Srinagar : Simmering anger over India's crackdown on 10 weeks of protests in Kashmir risks drawing more young people to radical rebellion, demonstrators and security officials warn, as the sense of despair and alienation from New Delhi deepens. In the worst unrest in the disputed Himalayan region for six years, more than 80 civilians have been killed and thousands wounded, a widespread curfew is in place and suspected ringleaders are being held without charge.
"They are treating us like 'dons', like we are criminals," said Bilal Bhat, a 27-year-old journalist who is active in a local youth civil rights movement. Bhat was taken in by police in August and told to stop posting articles on Facebook. It was the second time he has been held. "When I was beaten by the cop, I cursed myself for taking a pen - I should have taken a gun instead," he told Reuters.
A conflict that has seeped for decades and spilled into war twice between nuclear-armed rivals India and Pakistan usually passes little noticed by the international community. India's security forces have also reinforced their already large presence in Kashmir, drafting in 20,000 paramilitaries and 10,000 more soldiers. A senior Home Ministry official said India's security forces had reduced their use of pellet ammunition, which has drawn widespread condemnation, and had been instructed only to fire when they felt directly threatened.
India blames Pakistan for a raid earlier in September on a base that killed 18 soldiers, in the deadliest attack on its army in 14 years, prompting Hindu nationalist supporters of Prime Minister Narendra Modi's government to call for revenge. Several countries, alarmed at the prospect of a military response by India, condemned the attack, while Pakistan denied any involvement.
Journalist Bhat and others see the start of the latest crisis in Kashmir not as the attack on the army camp in Uri on September 18, but the killing by Indian security forces of Burhan Wani, a popular separatist militant leader, on July 8. Many of those killed in the clashes died from shotgun pellets or rifle bullets fired by police and paramilitary troops, and the supposedly non-lethal pellet rounds have blinded hundreds of bystanders, including children and women.

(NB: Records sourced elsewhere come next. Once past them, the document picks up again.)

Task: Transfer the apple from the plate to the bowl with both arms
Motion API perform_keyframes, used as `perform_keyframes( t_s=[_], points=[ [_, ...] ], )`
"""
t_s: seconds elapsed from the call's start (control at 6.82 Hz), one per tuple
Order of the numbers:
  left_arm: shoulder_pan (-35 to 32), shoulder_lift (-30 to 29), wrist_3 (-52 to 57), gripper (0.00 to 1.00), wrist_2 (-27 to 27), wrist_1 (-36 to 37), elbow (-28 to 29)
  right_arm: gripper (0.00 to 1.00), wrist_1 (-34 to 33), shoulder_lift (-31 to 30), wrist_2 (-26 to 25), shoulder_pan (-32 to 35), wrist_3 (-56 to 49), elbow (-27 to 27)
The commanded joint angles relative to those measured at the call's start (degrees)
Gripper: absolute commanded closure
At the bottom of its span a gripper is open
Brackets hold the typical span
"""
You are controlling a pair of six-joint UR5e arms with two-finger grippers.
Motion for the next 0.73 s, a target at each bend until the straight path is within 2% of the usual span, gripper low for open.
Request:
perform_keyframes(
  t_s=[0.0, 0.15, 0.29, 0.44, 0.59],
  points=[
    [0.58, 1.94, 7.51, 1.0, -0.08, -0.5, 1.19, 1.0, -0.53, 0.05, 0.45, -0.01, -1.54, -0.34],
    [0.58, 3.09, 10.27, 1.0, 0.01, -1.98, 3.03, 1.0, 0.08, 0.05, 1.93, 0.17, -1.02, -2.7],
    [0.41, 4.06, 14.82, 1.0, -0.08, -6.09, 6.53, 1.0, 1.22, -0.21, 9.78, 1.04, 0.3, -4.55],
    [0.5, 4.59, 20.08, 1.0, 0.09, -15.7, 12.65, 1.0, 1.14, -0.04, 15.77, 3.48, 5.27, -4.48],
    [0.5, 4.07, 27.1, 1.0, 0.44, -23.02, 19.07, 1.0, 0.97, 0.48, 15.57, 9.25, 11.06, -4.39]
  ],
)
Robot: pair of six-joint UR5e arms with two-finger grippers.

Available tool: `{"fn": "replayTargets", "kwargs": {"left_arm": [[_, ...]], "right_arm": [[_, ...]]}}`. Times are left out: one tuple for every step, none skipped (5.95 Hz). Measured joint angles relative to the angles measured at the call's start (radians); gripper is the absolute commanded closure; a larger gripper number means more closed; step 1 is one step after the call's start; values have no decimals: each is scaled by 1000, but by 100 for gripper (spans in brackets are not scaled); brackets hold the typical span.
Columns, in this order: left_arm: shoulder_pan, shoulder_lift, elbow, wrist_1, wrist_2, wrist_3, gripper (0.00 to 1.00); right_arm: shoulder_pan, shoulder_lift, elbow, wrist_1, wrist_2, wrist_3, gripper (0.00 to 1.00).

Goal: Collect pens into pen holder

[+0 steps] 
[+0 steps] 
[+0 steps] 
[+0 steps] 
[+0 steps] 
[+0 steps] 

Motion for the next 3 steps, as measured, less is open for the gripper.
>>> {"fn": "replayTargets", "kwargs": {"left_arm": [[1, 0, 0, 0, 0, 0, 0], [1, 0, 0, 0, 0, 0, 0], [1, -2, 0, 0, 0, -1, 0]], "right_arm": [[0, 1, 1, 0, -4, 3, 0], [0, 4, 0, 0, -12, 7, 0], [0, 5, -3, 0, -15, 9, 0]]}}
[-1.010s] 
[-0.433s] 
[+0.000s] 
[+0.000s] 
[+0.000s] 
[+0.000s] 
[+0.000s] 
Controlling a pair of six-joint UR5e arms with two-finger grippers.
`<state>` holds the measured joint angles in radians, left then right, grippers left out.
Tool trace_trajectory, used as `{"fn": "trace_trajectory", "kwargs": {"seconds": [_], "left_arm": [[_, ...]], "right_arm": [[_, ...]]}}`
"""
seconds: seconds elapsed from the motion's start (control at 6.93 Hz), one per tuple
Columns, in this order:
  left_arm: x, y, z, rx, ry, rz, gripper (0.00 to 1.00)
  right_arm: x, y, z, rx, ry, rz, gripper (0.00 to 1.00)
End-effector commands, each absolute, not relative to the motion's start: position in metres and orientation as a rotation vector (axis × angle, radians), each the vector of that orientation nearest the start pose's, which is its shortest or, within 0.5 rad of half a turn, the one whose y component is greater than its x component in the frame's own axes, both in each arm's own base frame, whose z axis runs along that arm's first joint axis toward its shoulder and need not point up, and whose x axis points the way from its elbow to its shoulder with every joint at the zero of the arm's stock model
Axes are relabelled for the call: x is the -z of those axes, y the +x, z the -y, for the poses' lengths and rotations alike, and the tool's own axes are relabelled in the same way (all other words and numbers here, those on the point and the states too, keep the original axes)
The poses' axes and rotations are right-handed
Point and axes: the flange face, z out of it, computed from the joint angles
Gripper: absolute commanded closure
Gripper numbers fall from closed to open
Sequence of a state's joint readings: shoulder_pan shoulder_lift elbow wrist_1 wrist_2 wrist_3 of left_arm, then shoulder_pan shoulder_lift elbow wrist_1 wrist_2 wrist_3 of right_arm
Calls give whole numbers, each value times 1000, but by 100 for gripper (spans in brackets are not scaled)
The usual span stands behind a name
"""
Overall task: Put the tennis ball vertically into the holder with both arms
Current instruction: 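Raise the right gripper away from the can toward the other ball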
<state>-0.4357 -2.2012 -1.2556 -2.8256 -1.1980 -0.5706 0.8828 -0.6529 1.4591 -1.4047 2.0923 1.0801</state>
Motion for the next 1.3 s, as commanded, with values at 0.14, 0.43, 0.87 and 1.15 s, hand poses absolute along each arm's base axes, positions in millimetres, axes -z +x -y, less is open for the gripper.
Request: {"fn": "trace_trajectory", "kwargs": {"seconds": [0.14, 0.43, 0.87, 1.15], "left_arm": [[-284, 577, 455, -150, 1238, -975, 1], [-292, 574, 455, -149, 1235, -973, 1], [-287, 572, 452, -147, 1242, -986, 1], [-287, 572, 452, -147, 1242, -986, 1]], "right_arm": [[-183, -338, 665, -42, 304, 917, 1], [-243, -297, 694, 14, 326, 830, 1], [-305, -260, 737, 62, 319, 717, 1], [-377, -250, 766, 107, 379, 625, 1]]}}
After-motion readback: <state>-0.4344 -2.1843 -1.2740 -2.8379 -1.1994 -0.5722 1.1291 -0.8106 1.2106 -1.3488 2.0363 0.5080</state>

The ophthalmology ward of Srinagar's main SMHS hospital is still overflowing with patients either partly or fully blinded by pellet rounds fired by police or paramilitary troops. The 850-bed hospital has received hundreds of casualties from street clashes, which have died down for now.
Schools in Srinagar have been commandeered and turned into barracks and, even in quieter parts of the city of 1.3 million where the curfew has been lifted, there is a heavy security presence. Most shops remain shut. In the meantime, the protests have given a new lease of life to militants who have been sighted among the crowds and are believed by the authorities to be playing an active role in organising them.
"It's a very organised hoodlum element that works with the militants," said a senior police officer with long experience of the insurgency in Kashmir that first broke out at the end of the 1980s. The officer pulled a smartphone out of his pocket and showed a video circulated by Zakir Rashid Bhat, named to replace Wani as Hizbul Mujahideen's commander in South Kashmir.
The video shows men in uniform beating protesters and is accompanied by a soundtrack of rhythmic chants urging people to be faithful and to take revenge against the police. "This is the imagery of ISIS," the police officer said, referring to the extremist group Islamic State. "The radicalisation is growing stronger."